Perhaps most important is to recognise that demand for goods and commodities, in a world that uses fossil fuels to deliver them, drives the risk of oil spills. The volume of goods shipped around the world each year is enormous. In 2018, trade by sea reached an all-time high of 11 billion tonnes, representing over 80% of global trade—see Chap. 12 on Shipping and the Ocean. In addition to oil spills, international shipping is a major source of greenhouse gas emissions. Writing to political representatives or to local media can help to inform others of the issues. It can also provide public support for political decisions and commitments, such as moving away from consumerist policies in countries where it is relevant. Purchasing locally produced goods can help to reduce the level of demand for commodities to be shipped around the world, both reducing the risk of oil spills and reducing emissions from shipping. A lot of people would need to make the shift to have an impact, so supporting public campaigning and political leadership can be a big help.

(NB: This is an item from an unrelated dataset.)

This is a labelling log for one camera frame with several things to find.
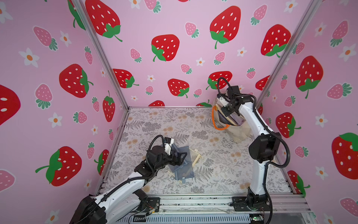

It is also important to remember that many oil spills and oil discharges do not make headline news, and long after the images have disappeared from screens and social media, there will be impacts. The causes and the consequences of an oil spill need to be well understood, so that lessons can be learnt to prevent a repetition of events. In many countries, anyone can help to inform others of issues and push for answers by writing letters or emails to political representatives to make sure that the answers and the follow-up process are made public, and that those responsible for delivering future protections do a good job.